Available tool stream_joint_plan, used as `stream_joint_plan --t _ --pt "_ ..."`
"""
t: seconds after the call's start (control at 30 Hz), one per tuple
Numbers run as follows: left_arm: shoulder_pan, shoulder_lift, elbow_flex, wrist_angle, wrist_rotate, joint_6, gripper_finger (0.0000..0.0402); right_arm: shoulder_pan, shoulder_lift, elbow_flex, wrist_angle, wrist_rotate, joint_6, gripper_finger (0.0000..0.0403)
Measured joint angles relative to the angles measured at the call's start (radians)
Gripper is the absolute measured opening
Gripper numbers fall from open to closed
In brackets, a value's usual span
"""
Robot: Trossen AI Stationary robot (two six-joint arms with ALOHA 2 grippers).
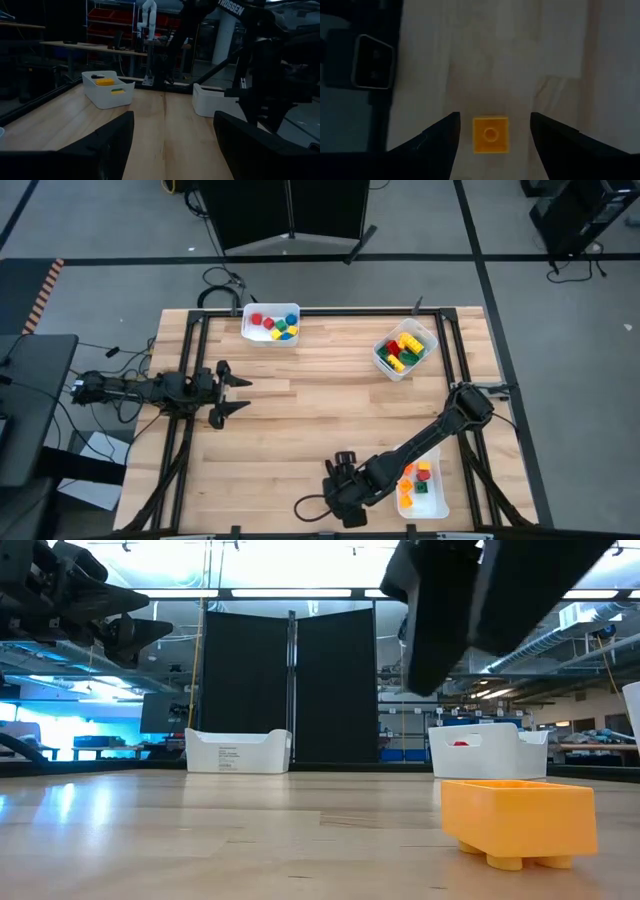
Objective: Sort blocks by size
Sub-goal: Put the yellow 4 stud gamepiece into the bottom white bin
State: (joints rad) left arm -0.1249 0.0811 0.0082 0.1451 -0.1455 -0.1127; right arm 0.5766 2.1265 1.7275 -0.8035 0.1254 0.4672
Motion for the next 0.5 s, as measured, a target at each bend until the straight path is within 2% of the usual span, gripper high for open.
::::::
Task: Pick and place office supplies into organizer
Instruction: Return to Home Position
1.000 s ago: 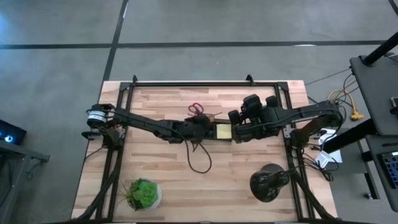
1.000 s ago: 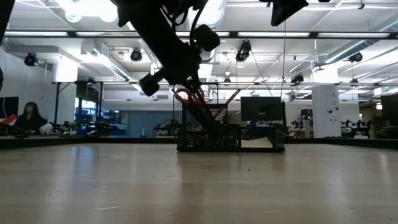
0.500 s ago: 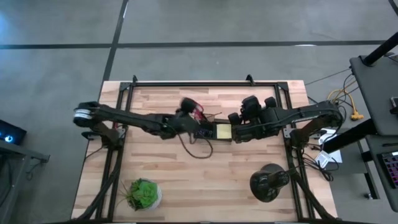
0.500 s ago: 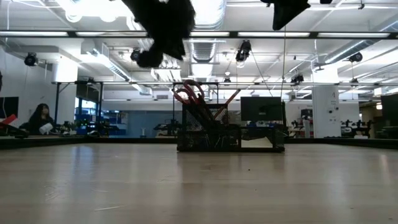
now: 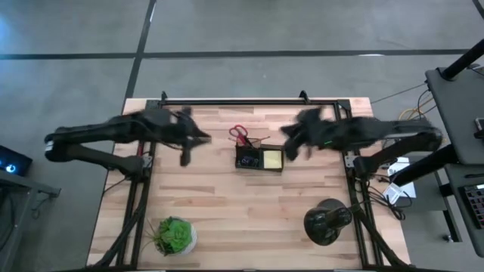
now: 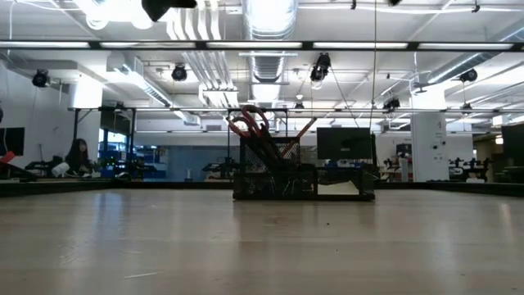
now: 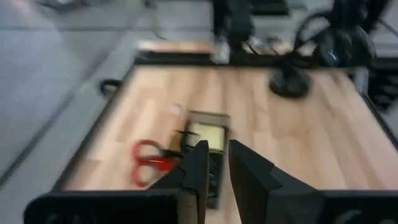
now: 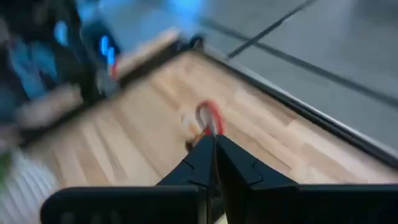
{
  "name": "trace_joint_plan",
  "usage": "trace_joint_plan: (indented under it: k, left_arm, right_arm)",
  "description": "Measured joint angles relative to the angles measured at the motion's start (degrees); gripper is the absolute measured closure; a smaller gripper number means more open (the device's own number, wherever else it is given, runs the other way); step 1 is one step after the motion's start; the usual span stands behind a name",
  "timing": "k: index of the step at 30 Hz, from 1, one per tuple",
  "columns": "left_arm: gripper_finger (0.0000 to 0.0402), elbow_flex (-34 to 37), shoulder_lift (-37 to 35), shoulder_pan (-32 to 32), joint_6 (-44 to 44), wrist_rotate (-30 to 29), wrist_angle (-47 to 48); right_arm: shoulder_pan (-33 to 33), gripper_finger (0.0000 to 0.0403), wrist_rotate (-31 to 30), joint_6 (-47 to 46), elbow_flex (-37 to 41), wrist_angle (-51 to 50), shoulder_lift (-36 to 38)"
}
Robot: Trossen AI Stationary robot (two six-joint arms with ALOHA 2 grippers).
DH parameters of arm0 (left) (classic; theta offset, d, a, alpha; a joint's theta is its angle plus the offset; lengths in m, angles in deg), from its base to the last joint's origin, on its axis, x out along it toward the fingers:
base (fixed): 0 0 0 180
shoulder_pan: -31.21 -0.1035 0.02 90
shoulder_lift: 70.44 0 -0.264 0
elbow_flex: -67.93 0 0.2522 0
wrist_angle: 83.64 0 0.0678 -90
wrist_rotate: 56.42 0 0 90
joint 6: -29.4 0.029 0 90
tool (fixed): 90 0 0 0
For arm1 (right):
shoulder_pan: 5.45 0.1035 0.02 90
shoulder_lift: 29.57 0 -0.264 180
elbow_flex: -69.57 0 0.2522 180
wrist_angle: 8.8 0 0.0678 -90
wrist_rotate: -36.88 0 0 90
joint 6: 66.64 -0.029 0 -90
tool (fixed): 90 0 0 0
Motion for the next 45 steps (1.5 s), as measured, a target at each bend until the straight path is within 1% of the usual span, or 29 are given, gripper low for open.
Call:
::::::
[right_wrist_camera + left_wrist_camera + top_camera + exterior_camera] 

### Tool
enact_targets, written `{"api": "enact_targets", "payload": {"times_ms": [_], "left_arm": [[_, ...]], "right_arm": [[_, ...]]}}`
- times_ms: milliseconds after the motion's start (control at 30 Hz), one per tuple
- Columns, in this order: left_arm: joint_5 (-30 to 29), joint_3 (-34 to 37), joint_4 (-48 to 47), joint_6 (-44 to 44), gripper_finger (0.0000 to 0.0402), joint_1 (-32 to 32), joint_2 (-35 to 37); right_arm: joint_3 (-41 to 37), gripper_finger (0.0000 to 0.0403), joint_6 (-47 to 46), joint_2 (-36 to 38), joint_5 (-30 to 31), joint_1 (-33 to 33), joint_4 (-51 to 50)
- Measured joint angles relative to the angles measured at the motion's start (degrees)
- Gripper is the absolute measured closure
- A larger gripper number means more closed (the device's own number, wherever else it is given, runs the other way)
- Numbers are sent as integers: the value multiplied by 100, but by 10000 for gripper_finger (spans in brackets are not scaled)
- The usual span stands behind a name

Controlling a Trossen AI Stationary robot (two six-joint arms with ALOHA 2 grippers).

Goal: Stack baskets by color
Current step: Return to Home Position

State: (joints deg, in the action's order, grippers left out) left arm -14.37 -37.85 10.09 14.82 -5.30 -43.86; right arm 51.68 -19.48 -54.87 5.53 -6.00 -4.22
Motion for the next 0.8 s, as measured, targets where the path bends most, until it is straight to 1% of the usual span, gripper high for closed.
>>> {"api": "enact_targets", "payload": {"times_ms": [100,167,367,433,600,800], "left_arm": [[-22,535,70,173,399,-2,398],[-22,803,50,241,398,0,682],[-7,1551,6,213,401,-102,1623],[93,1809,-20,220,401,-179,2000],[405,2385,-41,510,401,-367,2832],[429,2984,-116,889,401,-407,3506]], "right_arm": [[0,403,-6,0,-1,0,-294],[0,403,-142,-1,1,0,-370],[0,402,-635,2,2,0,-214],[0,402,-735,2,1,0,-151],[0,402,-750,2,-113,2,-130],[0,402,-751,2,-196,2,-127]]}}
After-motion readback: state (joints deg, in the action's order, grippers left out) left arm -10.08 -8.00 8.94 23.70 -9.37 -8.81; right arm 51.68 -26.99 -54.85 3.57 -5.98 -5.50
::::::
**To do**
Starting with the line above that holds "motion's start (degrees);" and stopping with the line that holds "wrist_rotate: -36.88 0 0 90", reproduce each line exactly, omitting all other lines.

**Completed exercise**
  "description": "Measured joint angles relative to the angles measured at the motion's start (degrees); gripper is the absolute measured closure; a smaller gripper number means more open (the device's own number, wherever else it is given, runs the other way); step 1 is one step after the motion's start; the usual span stands behind a name",
  "timing": "k: index of the step at 30 Hz, from 1, one per tuple",
  "columns": "left_arm: gripper_finger (0.0000 to 0.0402), elbow_flex (-34 to 37), shoulder_lift (-37 to 35), shoulder_pan (-32 to 32), joint_6 (-44 to 44), wrist_rotate (-30 to 29), wrist_angle (-47 to 48); right_arm: shoulder_pan (-33 to 33), gripper_finger (0.0000 to 0.0403), wrist_rotate (-31 to 30), joint_6 (-47 to 46), elbow_flex (-37 to 41), wrist_angle (-51 to 50), shoulder_lift (-36 to 38)"
}
Robot: Trossen AI Stationary robot (two six-joint arms with ALOHA 2 grippers).
DH parameters of arm0 (left) (classic; theta offset, d, a, alpha; a joint's theta is its angle plus the offset; lengths in m, angles in deg), from its base to the last joint's origin, on its axis, x out along it toward the fingers:
base (fixed): 0 0 0 180
shoulder_pan: -31.21 -0.1035 0.02 90
shoulder_lift: 70.44 0 -0.264 0
elbow_flex: -67.93 0 0.2522 0
wrist_angle: 83.64 0 0.0678 -90
wrist_rotate: 56.42 0 0 90
joint 6: -29.4 0.029 0 90
tool (fixed): 90 0 0 0
For arm1 (right):
shoulder_pan: 5.45 0.1035 0.02 90
shoulder_lift: 29.57 0 -0.264 180
elbow_flex: -69.57 0 0.2522 180
wrist_angle: 8.8 0 0.0678 -90
wrist_rotate: -36.88 0 0 90

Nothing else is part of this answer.